‘He was my superman’: Families at San Jose shooting vigil mourn lives lost
The voice of Paul Delacruz Megia’s father grew lighter as he shared what a joy it had been to work alongside his son at the Valley Transportation Authority in San Jose.
Megia joined the agency in the early 2000s so he could pay to attend college, his father said. He was laid off after a few months but decided to return several years later to begin a career there.
“We really enjoyed seeing each other because he would be on the light rail and I would be on the bus,” his father recalled, describing how they would wave at each other. “It was a happy time.”
He paused, his tone suddenly filled again with grief.
“But yesterday was the saddest moment of my life.”
The gunman set his own house on fire before driving to a union meeting at the VTA facility and shooting, authorities said.
On Thursday night, hundreds of people gathered outside San Jose’s City Hall to honor the nine people killed Wednesday when a gunman opened fire at the light rail yard.
All were longtime employees at the Santa Clara Valley Transportation Authority, ranging in age from 29 to 63.
San Jose Mayor Sam Liccardo read their names, pausing a few seconds before each one. He spoke about how healing would be a long and hard journey for many.
“We’re here to share our pain, we’re here to share our love, to share our support for each other,” he said. “We’re here to express a singular message in our community: We will heal, and we will heal together.”
At a news briefing earlier in the day, VTA board members and officials shared their shock and sadness over the shooting, which was described as a workplace dispute.
“Words are not enough to justify the pain we are going through,” VTA light rail transportation Supt. Naunihal Singh said. “I’m angry. I’m sad. I’m lost for words. At the same time I’m trying to find reasons why.”
He said it showed the character of his co-workers that they tried to save others during the attack. The family of one victim, Taptejdeep Singh, said he helped fellow workers hide before being shot.
San Jose City Councilman Raul Peralez spoke as both a VTA board member and a friend of one of the victims.
“Personally, my heart is broken,” Peralez said. “And honestly, it’s going to take a lot of time — not for me, but for all of us — to be able to heal.”
Victims’ support funds have been set up through Working Partnership USA and the Amalgamated Transit Union.
Victims of the San Jose shooting at a Valley Transportation Authority light rail yard were longtime employees.
Terra Fritch was by her husband’s side when he died. She described Alex, 49, as her “best friend.”
“We had one of those very special relationships that I think most people just dream of,” she told The Times. “We were never really apart. And if he was somewhere without me, it was definitely noticed. Like, where is the other half?”
The two fell in love practically at first sight and were married six months after meeting, Fritch said. They were supposed to renew their vows in Hawaii for their 20th wedding anniversary in September.
Alex loved dirt bikes, tiki bars and “most of all, luckily, he loved me,” she said.
On Wednesday morning, Fritch knew something was amiss when her husband, who worked the graveyard shift, wasn’t home yet. She would learn later he was at a hospital with a gunshot wound to the head.
A nurse gave her the “biggest gift” by allowing Fritch to lie down in the hospital bed next to her husband Wednesday night. As his life slipped away, she rubbed his chest and held his hand. Then his heart stopped, and he took his last breath. “I continued to stay there with him for as long as I could,” she said.
During Thursday night’s vigil, faith leaders and elected officials who spoke offered words of prayer and sympathy, but the heartbreak the tragedy caused was most visible when the victims’ family members took the stage.

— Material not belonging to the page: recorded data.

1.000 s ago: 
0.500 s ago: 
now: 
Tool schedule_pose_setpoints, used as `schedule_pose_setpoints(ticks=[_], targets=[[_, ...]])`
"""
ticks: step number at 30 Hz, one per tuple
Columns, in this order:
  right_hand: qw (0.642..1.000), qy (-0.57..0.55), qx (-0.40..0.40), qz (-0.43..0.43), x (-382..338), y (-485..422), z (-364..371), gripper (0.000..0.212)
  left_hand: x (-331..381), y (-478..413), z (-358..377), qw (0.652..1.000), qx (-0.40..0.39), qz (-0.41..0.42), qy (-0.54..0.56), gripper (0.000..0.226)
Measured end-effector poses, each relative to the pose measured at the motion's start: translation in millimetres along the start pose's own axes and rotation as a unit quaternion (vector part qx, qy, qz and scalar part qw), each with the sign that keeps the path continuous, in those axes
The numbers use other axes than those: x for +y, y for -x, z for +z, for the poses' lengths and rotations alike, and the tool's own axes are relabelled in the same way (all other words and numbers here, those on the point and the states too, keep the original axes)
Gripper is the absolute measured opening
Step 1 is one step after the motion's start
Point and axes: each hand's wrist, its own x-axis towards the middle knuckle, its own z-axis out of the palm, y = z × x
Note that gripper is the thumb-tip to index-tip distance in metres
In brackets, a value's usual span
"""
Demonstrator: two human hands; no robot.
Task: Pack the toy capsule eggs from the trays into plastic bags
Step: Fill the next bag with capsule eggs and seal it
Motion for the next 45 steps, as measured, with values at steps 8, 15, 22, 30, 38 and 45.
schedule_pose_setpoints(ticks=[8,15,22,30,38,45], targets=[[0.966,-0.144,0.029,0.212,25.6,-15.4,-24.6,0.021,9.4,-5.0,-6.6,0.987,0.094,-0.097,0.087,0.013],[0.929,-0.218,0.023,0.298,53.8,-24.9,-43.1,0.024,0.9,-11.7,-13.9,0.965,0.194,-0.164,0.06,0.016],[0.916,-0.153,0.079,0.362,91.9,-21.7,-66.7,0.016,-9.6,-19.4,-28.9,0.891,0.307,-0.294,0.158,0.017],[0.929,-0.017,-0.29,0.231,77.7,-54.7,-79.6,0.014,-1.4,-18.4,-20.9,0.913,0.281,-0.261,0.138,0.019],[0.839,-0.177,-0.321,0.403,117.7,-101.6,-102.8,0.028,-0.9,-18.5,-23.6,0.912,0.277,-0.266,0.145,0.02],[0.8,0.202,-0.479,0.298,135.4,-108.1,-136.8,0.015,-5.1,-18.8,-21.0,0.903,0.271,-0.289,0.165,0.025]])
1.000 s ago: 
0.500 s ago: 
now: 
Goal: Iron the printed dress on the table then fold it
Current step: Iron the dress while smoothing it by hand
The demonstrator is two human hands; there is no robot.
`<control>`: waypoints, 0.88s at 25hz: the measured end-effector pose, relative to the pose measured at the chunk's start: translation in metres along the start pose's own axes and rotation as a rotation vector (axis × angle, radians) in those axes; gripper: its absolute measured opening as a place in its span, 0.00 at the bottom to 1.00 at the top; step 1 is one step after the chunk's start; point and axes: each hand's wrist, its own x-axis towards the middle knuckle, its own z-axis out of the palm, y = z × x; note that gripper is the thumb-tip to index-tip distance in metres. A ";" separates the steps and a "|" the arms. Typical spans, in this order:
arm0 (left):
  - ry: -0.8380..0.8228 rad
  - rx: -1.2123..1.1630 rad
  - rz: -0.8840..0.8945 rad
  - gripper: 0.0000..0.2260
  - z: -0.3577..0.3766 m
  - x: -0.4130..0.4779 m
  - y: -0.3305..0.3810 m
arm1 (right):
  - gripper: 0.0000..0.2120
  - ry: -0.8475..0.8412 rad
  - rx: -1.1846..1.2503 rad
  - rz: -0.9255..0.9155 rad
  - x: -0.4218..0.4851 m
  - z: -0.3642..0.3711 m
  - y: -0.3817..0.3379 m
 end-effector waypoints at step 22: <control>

Liccardo read a statement from the family of 29-year-old Adrian Balleza, who left behind a 2-year-old son. The family said Balleza’s proudest moment had been becoming a father.
“It breaks my heart that he won’t be able to watch him grow up, take him fishing or to his first football game,” they said. “He had so much life left and things he wanted to do, and he was loved by so many people.”

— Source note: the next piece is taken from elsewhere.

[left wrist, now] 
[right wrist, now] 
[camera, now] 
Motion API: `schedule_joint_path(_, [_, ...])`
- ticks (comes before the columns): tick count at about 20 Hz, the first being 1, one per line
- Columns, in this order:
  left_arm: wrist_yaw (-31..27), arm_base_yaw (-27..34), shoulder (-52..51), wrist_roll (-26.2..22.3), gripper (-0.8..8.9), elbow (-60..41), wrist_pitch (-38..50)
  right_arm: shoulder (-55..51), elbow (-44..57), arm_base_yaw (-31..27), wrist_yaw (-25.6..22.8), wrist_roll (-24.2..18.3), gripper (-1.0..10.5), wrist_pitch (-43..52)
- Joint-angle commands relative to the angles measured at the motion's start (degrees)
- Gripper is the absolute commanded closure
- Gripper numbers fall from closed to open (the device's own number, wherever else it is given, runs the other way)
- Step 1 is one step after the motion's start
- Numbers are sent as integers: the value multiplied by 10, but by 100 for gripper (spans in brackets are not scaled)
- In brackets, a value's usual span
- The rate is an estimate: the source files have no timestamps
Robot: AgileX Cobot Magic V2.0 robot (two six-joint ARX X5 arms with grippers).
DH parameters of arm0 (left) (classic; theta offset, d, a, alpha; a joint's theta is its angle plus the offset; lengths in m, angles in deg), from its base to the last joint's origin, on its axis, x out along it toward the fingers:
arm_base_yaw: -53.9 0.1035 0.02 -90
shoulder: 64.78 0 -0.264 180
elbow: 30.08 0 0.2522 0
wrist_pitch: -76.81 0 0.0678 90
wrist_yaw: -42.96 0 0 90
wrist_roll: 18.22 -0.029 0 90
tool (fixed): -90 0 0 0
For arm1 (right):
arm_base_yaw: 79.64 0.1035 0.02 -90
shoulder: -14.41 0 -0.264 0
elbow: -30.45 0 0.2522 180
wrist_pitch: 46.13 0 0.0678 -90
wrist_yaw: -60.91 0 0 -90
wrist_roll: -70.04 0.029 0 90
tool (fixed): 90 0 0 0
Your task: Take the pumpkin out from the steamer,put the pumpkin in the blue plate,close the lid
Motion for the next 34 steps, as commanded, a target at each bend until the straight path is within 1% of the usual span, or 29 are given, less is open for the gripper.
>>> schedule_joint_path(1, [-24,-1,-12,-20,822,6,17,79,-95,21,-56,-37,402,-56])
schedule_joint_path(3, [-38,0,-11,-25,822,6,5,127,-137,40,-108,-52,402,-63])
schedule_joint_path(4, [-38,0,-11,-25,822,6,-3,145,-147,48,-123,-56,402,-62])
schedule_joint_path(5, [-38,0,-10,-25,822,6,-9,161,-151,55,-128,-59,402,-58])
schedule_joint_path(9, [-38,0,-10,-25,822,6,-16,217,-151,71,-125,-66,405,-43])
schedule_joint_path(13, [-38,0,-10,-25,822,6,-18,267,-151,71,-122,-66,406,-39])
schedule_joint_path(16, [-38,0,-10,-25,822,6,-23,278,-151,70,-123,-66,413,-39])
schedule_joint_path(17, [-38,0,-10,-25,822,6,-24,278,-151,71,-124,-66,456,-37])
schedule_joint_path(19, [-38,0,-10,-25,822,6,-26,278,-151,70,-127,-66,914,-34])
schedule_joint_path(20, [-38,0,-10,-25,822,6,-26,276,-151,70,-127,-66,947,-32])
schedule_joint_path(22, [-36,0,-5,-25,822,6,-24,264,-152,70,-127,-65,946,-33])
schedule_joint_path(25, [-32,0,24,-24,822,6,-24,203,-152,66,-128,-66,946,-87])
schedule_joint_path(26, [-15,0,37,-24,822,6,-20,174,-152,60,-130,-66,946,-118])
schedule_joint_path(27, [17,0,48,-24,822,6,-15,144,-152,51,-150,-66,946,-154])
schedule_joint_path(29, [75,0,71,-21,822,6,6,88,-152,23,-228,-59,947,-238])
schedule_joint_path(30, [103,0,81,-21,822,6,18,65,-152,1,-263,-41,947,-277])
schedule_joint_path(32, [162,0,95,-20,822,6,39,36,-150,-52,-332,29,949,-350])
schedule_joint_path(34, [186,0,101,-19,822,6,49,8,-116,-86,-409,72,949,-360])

An investigation into the San Jose attack indicates a targeted attack and a long-angry gunman, as the families and friends of the nine victims grieve.
Karman Singh recalled how his brother, Taptejdeep, 36, would joke that he looked younger than Singh, despite being six years older.

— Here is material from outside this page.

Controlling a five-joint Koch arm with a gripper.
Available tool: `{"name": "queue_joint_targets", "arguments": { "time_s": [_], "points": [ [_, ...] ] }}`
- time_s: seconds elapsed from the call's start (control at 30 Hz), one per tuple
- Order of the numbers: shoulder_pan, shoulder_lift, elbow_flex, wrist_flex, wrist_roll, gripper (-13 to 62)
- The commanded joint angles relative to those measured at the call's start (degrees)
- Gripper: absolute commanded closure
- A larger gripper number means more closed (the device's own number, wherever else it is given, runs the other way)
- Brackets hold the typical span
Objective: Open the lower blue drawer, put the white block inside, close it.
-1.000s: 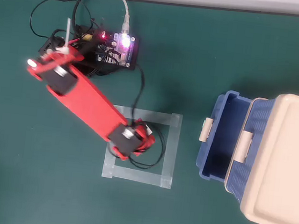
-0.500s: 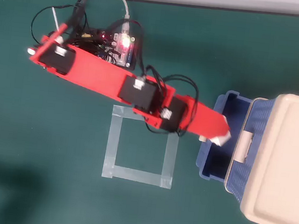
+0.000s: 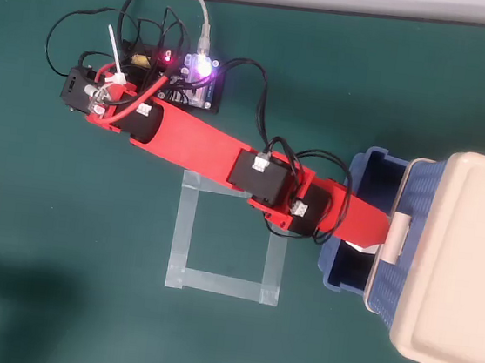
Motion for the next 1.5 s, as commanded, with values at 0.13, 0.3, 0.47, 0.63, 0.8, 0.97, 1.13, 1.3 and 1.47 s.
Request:
{"name": "queue_joint_targets", "arguments": {
  "time_s": [0.13,0.3,0.47,0.63,0.8,0.97,1.13,1.3,1.47],
  "points": [
    [-0.6,12.9,-2.5,2.6,1.6,15.3],
    [0.0,21.0,-2.5,22.6,0.8,15.4],
    [2.9,15.7,-0.7,40.7,-15.3,15.6],
    [4.8,3.3,-4.3,37.5,-24.8,15.7],
    [4.2,-8.6,-15.2,28.8,-25.0,15.6],
    [-0.1,-18.4,-26.2,20.0,-25.0,15.6],
    [-1.5,-22.6,-30.8,19.4,-25.2,15.3],
    [2.8,-6.9,-31.6,44.3,-25.3,15.1],
    [25.0,19.5,-25.9,54.9,-27.0,15.2]
  ]
}}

He often came to Taptejdeep for help, Singh said, describing how his brother “shielded me from responsibilities of this world.”
Whatever trouble he was in, “he was my first call,” Singh said.
Taptejdeep extended that kindness to those he didn’t know as well, like Singh’s friends and colleagues.
“No matter when I called, who I called for, he never asked questions,” Singh said. “He asked, ‘Hey, what’s the problem? I’m going to help them.’”
Other families described similarly close relationships with the loved ones they lost.
Audrey, the daughter of Timothy Michael Romo, 49, said her dad would often call her his “favorite little girl,” to which she would playfully respond, “I’m your only little girl.”
Romo’s son, Scott, said that his father had been “everything I ever wanted to be as a man.”
“There will not be a second or day that goes by that I don’t want to call him and ask how to do something or fix something around my house or get my truck going again,” he said.
“He was my superman, and I’ll never not miss him.”